Using Natural Language Processing to Analyze Sentiment Towards Big Tech Market Power

To read this paper in document format click here.

ABSTRACT

NLP (Natural Language Processing) is a branch of artificial intelligence geared towards allowing computers to interact with humans through an understanding of human (natural) languages. This study focuses on training an NLP model to be used in a sentiment analysis on Big Tech policy by scraping and analyzing reactions to Big Tech articles linked on Reddit, using PRAW, an Reddit-specific web scraping API. Posts were scraped from the r/politics subreddit, a forum dedicated to the discussion of American politics. I found that there was a somewhat substantial skew towards support for policies intended to inhibit Big Tech power.

MOTIVATION

In the wake of Congress’s Big Tech Hearing [1], many social media activists began to release anti-Big Tech posts and graphics, as well as the tangentially-related blasts against billionaires and their role in wealth inequality. However, every post would always host a controversial comments section between those against sweeping antitrust moves and those supportive of them. This prompted me to wonder the true sentiment on Big Tech’s market power.

METHODS

By web scraping Reddit with the PRAW API a list of this year’s top 100 articles about Big Tech was compiled from the r/politics subreddit.

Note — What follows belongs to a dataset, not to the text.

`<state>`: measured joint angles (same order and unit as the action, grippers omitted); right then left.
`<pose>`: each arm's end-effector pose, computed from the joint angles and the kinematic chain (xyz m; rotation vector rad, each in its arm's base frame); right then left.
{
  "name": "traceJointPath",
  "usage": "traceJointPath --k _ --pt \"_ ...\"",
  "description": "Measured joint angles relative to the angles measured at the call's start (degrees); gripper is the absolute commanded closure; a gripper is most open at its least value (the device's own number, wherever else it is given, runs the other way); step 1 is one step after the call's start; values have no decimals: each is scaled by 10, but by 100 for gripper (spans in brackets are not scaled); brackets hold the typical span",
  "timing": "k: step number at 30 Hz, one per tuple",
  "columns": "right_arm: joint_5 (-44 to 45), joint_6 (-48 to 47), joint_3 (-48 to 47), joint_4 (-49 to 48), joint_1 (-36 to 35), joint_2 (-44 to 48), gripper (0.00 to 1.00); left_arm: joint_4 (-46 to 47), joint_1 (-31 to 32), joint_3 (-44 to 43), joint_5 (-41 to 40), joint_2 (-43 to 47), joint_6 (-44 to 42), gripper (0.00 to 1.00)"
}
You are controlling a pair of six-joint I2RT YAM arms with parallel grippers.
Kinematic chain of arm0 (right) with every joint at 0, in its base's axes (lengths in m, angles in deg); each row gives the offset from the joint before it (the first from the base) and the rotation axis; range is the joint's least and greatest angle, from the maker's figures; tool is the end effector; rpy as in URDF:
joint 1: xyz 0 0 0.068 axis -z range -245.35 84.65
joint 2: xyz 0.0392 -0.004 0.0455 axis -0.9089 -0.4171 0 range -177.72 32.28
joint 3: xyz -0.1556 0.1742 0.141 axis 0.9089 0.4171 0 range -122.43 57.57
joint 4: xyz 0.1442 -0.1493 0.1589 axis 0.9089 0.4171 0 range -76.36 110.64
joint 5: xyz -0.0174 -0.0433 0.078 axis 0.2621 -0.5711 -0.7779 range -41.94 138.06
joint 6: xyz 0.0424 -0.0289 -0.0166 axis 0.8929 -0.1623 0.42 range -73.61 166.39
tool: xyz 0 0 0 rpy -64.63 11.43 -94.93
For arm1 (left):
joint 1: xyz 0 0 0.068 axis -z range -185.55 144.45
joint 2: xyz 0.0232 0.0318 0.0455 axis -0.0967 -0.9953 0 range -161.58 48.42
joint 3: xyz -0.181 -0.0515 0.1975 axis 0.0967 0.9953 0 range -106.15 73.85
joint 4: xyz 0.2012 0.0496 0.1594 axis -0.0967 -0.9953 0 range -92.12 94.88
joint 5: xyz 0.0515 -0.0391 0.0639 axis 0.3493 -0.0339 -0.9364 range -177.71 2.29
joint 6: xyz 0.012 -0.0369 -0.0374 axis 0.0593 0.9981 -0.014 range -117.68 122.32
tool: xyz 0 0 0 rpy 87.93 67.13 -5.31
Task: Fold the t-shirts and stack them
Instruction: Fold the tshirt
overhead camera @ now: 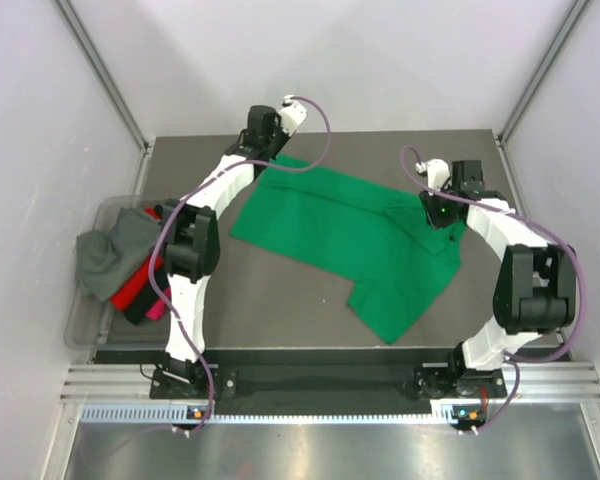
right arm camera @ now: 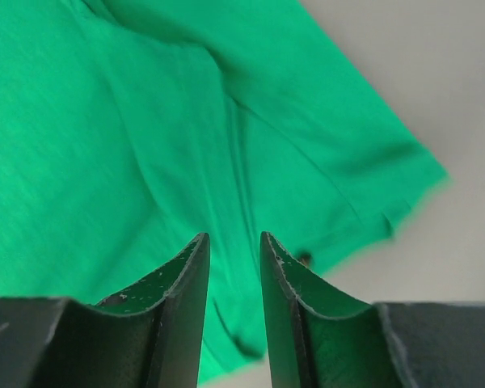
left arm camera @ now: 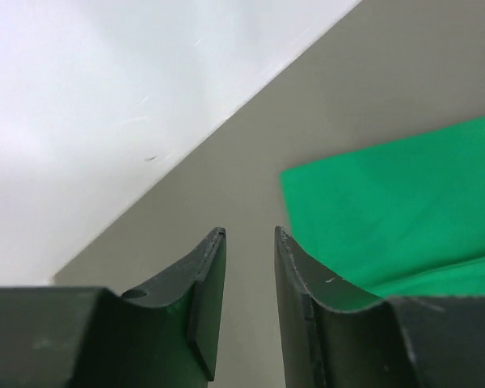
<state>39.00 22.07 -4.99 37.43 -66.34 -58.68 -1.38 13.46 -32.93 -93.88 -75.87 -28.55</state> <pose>0.3351 0.0115 0.2276 -0.6052 2.3904 0.0207 0.4934 -0.1659 0.2711 0.7758 1.8338 0.2409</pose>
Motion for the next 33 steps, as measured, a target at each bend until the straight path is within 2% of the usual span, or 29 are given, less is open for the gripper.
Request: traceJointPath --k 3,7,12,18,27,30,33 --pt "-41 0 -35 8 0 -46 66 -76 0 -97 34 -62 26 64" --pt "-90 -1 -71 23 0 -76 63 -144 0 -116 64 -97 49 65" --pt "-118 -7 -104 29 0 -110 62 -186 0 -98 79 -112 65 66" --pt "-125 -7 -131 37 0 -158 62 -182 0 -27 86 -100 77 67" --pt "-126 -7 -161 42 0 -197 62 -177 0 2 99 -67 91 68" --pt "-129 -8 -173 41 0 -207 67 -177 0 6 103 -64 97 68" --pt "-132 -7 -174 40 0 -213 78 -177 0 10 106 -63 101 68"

Since these articles all loosely involved policies intended to inhibit FAANG market power, using NLP to analyze the top-level comments for each post could provide an adequate representation of sentiment towards big tech. Each comment could be reasonably inferred to have a noticeable negative or positive sentiment towards a Big Tech policy, since I used a subreddit dedicated to discussing American politics.

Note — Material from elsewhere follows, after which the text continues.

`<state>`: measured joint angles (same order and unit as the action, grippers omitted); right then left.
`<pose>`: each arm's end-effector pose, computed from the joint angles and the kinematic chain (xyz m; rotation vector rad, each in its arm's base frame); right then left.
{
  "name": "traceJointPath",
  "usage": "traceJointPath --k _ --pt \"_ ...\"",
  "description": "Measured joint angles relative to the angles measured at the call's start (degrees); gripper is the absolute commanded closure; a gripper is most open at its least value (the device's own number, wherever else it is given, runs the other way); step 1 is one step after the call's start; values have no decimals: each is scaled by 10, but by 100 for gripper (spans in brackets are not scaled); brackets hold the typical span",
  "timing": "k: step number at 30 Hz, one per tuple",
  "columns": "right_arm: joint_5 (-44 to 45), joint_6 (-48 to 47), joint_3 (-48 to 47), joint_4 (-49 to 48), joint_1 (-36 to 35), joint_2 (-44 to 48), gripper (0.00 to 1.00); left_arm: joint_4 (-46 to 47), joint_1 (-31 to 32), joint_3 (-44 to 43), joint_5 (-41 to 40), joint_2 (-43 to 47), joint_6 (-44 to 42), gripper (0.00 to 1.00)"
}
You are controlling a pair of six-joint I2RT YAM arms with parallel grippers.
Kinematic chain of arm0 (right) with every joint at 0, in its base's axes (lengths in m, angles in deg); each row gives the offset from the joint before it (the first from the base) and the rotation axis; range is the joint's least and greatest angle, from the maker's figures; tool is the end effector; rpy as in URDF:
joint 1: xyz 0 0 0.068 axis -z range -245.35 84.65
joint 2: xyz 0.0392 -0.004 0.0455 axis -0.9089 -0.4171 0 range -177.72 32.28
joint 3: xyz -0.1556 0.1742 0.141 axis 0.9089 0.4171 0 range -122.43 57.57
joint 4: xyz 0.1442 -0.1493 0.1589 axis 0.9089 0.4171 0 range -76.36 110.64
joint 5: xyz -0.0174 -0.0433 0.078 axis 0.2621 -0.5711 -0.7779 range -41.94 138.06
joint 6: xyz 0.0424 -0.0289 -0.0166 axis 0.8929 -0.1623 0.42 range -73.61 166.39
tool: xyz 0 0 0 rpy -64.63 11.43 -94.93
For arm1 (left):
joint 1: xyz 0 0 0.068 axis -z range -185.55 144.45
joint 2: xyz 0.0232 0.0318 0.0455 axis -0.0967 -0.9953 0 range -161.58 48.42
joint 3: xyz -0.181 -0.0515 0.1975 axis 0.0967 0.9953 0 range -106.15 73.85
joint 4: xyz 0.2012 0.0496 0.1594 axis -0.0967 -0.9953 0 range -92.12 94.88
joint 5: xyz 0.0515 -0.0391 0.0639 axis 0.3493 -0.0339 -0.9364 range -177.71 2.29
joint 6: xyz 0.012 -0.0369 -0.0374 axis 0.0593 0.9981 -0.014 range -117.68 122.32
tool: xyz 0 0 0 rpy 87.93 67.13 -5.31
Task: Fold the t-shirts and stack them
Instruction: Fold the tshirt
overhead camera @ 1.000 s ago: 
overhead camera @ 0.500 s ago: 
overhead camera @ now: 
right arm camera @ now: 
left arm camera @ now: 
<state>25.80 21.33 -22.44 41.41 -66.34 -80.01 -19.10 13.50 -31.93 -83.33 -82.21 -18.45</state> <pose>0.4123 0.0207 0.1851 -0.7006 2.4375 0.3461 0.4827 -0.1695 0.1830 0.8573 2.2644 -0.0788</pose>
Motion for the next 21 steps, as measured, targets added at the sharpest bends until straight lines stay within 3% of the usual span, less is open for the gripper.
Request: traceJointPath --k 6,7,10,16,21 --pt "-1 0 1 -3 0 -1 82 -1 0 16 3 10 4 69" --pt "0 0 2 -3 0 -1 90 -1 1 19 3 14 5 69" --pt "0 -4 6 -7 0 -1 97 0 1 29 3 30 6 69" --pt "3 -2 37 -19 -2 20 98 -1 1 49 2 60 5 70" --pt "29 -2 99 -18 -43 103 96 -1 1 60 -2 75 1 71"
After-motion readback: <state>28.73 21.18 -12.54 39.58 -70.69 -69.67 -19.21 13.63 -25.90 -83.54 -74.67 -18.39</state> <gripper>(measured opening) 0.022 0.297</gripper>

Both the Reddits scraping and the machine learning model were coded in a single file in this Google Colab (the code can be run in the environment). More in-depth annotations with the code are provided as well. All machine learning code was written using the TensorFlow library.

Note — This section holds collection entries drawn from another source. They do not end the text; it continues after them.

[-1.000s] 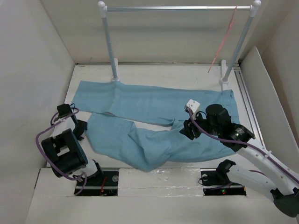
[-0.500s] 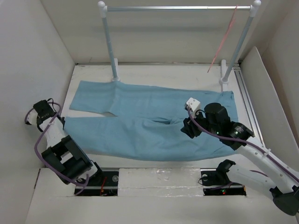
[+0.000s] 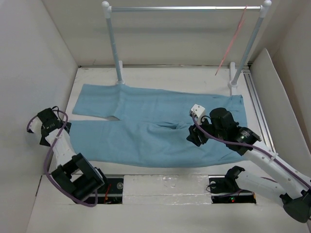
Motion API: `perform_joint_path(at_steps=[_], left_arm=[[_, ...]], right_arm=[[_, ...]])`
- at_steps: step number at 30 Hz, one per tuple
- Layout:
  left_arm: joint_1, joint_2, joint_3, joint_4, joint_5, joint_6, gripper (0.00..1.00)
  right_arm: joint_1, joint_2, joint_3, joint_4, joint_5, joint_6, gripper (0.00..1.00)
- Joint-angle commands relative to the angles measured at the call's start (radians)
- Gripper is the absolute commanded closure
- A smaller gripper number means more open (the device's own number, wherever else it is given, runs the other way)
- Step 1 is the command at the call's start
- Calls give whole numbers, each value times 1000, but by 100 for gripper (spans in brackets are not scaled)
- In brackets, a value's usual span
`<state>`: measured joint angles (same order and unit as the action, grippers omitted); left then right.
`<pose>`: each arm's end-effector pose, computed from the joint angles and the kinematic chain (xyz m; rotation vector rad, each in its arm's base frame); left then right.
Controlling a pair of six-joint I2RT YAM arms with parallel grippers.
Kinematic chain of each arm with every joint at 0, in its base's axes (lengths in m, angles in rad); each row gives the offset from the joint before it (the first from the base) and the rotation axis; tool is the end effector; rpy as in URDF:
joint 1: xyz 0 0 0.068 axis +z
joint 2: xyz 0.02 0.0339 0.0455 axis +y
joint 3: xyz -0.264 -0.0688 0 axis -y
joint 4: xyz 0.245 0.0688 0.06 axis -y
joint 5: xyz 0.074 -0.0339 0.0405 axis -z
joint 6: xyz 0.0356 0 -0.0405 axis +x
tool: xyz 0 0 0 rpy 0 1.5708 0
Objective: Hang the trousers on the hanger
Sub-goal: Flatten out the trousers at the center of the board.
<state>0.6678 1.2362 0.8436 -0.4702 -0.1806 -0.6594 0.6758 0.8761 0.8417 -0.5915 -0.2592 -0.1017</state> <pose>0.1951 0.1620 0.2417 -1.5581 1.8610 0.2234 0.1392 0.1233 0.3043 -0.9842 2.0105 0.6024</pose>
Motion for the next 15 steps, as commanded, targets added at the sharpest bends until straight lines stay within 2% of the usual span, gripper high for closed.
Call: perform_joint_path(at_steps=[1,3,4,8,10,11,12,13,15], left_arm=[[3,-115,-75,-56,-88,-17,32],[3,-109,-93,-41,-57,0,33],[3,-75,-89,-25,4,13,33],[3,83,-60,-33,69,-26,35],[3,149,-86,-10,79,-49,40],[3,161,-95,19,82,-57,45],[3,173,-101,33,85,-59,59],[3,181,-107,45,90,-59,100],[-8,158,-97,36,87,-49,100]], right_arm=[[7,-3,-1,45,-38,-19,47],[7,-5,0,45,-38,-26,47],[7,-5,0,45,-38,-27,47],[7,-12,20,19,-40,-38,47],[7,-25,26,12,-28,-38,47],[7,-28,30,-4,-23,-35,47],[7,-34,39,-11,-15,-36,47],[7,-37,43,-20,-9,-38,47],[7,-45,48,-33,-6,-38,47]])
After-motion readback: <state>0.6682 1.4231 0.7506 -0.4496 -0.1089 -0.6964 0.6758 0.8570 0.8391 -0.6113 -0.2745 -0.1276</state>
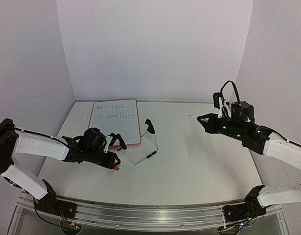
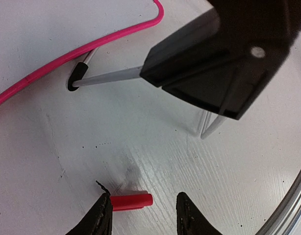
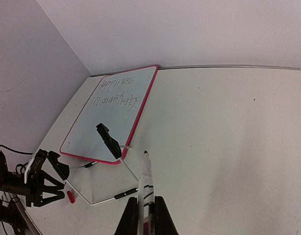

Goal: Write a sentence on the whiteboard
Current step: Pick up the pen cap from the center of the board.

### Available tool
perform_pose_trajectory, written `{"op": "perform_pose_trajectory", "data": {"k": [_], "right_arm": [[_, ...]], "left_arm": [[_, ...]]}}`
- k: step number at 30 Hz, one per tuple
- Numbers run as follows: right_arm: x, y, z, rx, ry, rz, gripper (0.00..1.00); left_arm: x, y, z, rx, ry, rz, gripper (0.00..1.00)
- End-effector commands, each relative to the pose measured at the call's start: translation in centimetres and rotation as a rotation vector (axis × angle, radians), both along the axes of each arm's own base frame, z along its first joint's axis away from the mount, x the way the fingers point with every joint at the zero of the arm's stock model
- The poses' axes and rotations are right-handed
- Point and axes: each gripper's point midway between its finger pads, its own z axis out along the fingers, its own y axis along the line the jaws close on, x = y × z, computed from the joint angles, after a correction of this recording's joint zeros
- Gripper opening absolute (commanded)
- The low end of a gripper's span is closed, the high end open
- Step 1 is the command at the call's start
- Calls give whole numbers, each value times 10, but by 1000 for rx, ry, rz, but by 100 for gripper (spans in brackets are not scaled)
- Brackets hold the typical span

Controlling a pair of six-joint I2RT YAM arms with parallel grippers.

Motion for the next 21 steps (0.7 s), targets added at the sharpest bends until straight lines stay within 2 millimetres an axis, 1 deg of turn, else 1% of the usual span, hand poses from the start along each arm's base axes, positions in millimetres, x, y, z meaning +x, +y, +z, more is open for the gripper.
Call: {"op": "perform_pose_trajectory", "data": {"k": [1, 7, 11, 13, 17, 21], "right_arm": [[-2, -2, 16, 21, -35, -5, 0], [-3, -2, 17, 19, -36, -4, 0], [-3, -3, 16, 17, -37, -5, 0], [-3, -3, 15, 16, -35, -6, 0], [-4, -3, 13, 14, -31, -5, 0], [-4, -5, 11, 13, -28, -11, 0]], "left_arm": [[8, -14, 0, -41, -27, -54, 44], [2, -11, -21, -9, 32, -55, 44], [-6, -9, -24, -16, 64, -56, 46], [-14, -9, -26, -23, 91, -70, 46], [-36, -11, -32, -10, 146, -109, 47], [-49, -8, -33, 6, 175, -110, 48]]}}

The model was trained on the TensorFlow IMDb Dataset, an open-source dataset of 50,000 movie reviews split into 25,000 reviews intended for training and 25,000 reviews intended for validation. These were automatically randomized upon initialization. This dataset was inferred to be applicable to the Reddit comment data because reviews and political discussion often consist of a similar pool of opinionated words. To validate this assumption, I manually cluster-sampled and rated 20% of the Reddit posts and their comments to compare to the algorithm’s prediction later on.

After experimenting with training the neural network under a supervised learning system and comparing it against the validation data, it was determined that a good model would consist of a sequential model with the following layers:

Image for post

This model would ultimately consist of 1,356,841 trainable parameters (see Fig. 1.). The binary_crossentropy loss function was used because the intention was to categorize the comments into an either negative or positive reaction towards each article. The adam optimizer was also used because it works particularly well with NLP models. The metric used was just left as accuracy.

Image for post

During testing, the model was run across 10 epochs, noting the accuracy, val_accuracy, loss, and val_loss across the epochs. The changes were graphed using the matplotlib library:

Image for post

By comparing the accuracy and loss versus epochs graphs (see Fig. 2.), it was evident that maximizing val_accuracy while minimizing val_loss would require writing an abrupt callback. Since v_al_accuracy_ had roughly plateaued by 0.93 accuracy and val_loss had hit a minimum, the training should have been called back under the 0.93 accuracy. Beyond 0.93 accuracy, the val_loss would increase, showing a risk of overfitting, for little to no gain in val_accuracy, with the possibility of decreasing val_accuracy. Thus, the callback was written to stop the training once the 0.93 accuracy benchmark was hit. Depending on the training process, the benchmark could be hit between 4 epochs (see Fig. 2. (a)) to 10 epochs (see Fig. 2. (b)).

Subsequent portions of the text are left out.